CBA remediation nearly done. What now for Count stake?

The Commonwealth Bank has finally reached the tail-end of its client remediation process declaring that it has just $276 million remaining to pay affected customers, after having already paid out over $2.2 billion.
And as the bank closes out its remediation program, it will likely be considering the future of its 36% holding in Count dating back to its sale of the business to CountPlus which included indemnities which were lifted to $520 million in December, last year.
The bank’s full-year results, announced to the Australian Securities Exchange (ASX) places the total cost of the remediation at $3.974 billion which the majority attributable to aligned advice ($1.175 billion) and wealth ($704 million.

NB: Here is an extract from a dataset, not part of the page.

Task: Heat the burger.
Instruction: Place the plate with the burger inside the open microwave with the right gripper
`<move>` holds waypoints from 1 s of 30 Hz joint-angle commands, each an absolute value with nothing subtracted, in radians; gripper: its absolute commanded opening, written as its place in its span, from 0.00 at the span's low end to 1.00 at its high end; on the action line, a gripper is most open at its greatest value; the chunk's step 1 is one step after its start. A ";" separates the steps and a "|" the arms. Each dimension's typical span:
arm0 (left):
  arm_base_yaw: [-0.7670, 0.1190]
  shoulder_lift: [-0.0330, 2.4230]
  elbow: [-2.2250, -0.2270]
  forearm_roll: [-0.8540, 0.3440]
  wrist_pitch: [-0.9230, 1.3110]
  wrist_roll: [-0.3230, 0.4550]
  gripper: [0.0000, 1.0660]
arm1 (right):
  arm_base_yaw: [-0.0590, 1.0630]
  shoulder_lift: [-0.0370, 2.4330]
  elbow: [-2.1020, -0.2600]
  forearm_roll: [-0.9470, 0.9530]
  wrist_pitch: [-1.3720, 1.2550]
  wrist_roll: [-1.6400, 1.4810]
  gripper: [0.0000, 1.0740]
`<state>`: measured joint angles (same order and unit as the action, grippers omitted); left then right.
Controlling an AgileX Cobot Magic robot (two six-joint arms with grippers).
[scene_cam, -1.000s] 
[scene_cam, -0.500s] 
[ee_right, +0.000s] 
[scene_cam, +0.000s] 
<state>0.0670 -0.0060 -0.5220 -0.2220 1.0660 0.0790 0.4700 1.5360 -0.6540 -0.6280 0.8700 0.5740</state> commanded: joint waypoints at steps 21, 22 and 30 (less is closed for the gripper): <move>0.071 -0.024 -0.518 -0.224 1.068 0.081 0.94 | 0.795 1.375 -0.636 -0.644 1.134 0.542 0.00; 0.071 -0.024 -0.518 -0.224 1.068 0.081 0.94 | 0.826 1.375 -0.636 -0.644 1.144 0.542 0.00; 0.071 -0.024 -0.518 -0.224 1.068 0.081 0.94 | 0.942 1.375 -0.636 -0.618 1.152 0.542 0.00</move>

CBA said the aligned advice remediation was primarily associated with ongoing service fees where no service was provided, while wealth related to “advice quality” around consumer credit insurance products, certain superannuation and other products.
The bank’s documentation said that its divestments, including that of Count Financial in October 2019 had returned $9 billion to shareholders to date but it made no specific mention of its remaining stake in the business.
When the Commonwealth Bank announced sale of Count Financial to Countplus in 2019 for $2.5 million it referenced an indemnity of $200 million.
A the time of the transaction, the bank said it owned a 35.9% shareholding in CountPlus and intended, subject to market conditions, to sell its shareholding in an orderly manner over time.
The Commonwealth Bank announced a 5% increase in net profit after tax to $10.188 billion and a final dividend of $2.40 per share translating into a total dividend of $4.50 per share fully-franked.
The bank’s chief executive, Matt Comyn said the results demonstrated the bank’s continued focus on supporting its customers through an increasingly challenging period.